Sarah Perez, writing for TechCrunch:
With the latest iOS 27 developer beta, Apple is giving testers an
early look at one of the upcoming improvements to its AI-powered
Siri: the ability to adjust how quickly and expressively
the AI assistant speaks. In iOS 27 beta 3, out today, Apple has
enabled the voice controls for “Pace” and “Expressivity” that were
previously labeled as “Coming soon” in the first developer beta
releases.
I started running developer beta 1 on a spare iPhone the day it came at WWDC. It proved so stable, and Siri AI so useful, that I moved my primary iPhone 17 Pro to the iOS 27 betas with beta 2. But I’ve more or less been living on iOS 27 developer betas for a month now. If you’re as reckless as me, you’re probably doing so already too. If you’re not, you should probably at least wait for the public betas, the first of which I’ll bet is imminent.
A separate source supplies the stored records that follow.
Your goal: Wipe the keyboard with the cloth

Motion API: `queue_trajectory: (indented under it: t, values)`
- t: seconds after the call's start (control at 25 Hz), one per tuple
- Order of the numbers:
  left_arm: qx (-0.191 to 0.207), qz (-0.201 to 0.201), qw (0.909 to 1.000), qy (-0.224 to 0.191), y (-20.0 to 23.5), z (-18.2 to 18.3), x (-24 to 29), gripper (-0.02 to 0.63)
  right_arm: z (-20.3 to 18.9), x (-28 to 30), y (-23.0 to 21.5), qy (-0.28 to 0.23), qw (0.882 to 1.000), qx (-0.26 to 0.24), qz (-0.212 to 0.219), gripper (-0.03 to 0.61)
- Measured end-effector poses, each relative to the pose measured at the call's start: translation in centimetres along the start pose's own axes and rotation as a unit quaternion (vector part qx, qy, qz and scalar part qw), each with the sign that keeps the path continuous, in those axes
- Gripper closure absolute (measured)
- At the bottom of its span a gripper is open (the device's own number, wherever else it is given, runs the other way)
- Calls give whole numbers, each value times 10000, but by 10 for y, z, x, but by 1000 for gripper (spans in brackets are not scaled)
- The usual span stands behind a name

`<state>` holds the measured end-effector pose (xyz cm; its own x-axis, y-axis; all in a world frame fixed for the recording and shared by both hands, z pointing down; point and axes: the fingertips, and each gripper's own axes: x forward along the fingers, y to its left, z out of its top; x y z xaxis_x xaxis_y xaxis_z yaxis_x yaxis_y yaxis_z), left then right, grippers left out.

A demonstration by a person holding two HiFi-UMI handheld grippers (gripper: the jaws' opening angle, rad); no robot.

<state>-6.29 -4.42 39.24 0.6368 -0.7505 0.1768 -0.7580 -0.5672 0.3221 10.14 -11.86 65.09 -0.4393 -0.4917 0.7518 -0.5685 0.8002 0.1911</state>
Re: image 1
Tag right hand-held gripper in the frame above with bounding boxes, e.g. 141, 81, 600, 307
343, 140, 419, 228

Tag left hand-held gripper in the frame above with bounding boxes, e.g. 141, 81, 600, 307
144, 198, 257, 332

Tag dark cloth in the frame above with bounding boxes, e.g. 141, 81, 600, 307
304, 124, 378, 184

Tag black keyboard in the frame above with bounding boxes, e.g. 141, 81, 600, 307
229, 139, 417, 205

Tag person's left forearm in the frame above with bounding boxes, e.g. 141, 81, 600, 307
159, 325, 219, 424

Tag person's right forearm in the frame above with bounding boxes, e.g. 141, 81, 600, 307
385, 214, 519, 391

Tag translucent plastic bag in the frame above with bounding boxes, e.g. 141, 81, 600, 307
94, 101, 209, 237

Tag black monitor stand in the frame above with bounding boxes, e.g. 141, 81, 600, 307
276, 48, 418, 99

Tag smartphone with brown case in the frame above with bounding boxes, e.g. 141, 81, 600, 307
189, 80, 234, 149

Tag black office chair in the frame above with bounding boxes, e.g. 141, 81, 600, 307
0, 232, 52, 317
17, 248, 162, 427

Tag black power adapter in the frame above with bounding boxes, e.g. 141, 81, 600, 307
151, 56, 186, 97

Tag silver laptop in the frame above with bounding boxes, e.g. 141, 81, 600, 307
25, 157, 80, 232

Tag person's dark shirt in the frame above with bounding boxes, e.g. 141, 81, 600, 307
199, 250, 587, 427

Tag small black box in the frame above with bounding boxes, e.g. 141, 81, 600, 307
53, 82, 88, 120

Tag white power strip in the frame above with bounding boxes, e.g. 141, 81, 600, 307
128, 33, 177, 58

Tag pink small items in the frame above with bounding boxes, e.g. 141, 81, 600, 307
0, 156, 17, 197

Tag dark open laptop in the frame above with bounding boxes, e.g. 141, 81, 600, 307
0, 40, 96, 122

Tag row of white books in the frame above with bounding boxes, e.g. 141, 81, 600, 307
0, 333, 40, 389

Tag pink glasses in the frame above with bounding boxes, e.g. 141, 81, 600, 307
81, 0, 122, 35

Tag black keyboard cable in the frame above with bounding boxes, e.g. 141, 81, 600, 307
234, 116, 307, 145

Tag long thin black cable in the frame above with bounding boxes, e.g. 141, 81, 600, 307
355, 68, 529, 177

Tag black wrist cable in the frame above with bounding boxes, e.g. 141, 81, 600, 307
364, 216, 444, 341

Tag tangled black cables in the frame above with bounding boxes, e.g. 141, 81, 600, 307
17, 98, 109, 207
The stability of these betas right out of the gate is proof that this really is a Snow Leopard-type fix-and-improve-the-foundations year. I love it.
As for the new Siri voices, I think both of the new voices that are available so far are very good. Voice 1 is female and voice 2 is male; I’ve spent days with both but prefer the female voice. (I’d pay a fortune for a male voice that sounded like HAL 9000; I don’t like this guy who sounds, I don’t know, like a child psychologist or something. I don’t want “friendly”, which to me sounds saccharine and phony from a computer. The female voice sounds more emotionally removed, and thus honest, to me.)
Credit to Apple here. Now that these sliders are available, I have to say they nailed the defaults. After a month using them without the sliders, I thought that once the settings became available I might want to tone expressivity down one notch and/or turn the pace up one notch. But, no. A little less expressivity doesn’t make voice 1 sound less phony to me — it makes her sound a tad stoned. And even one click more pace sounds too fast for me — hurried, not curt. Nailing defaults is hard and I think Apple nailed these.
(The system dictionary definition of curt: “rudely brief”. That’s what I want from an AI voice. That’s a computer being honest about what it is.)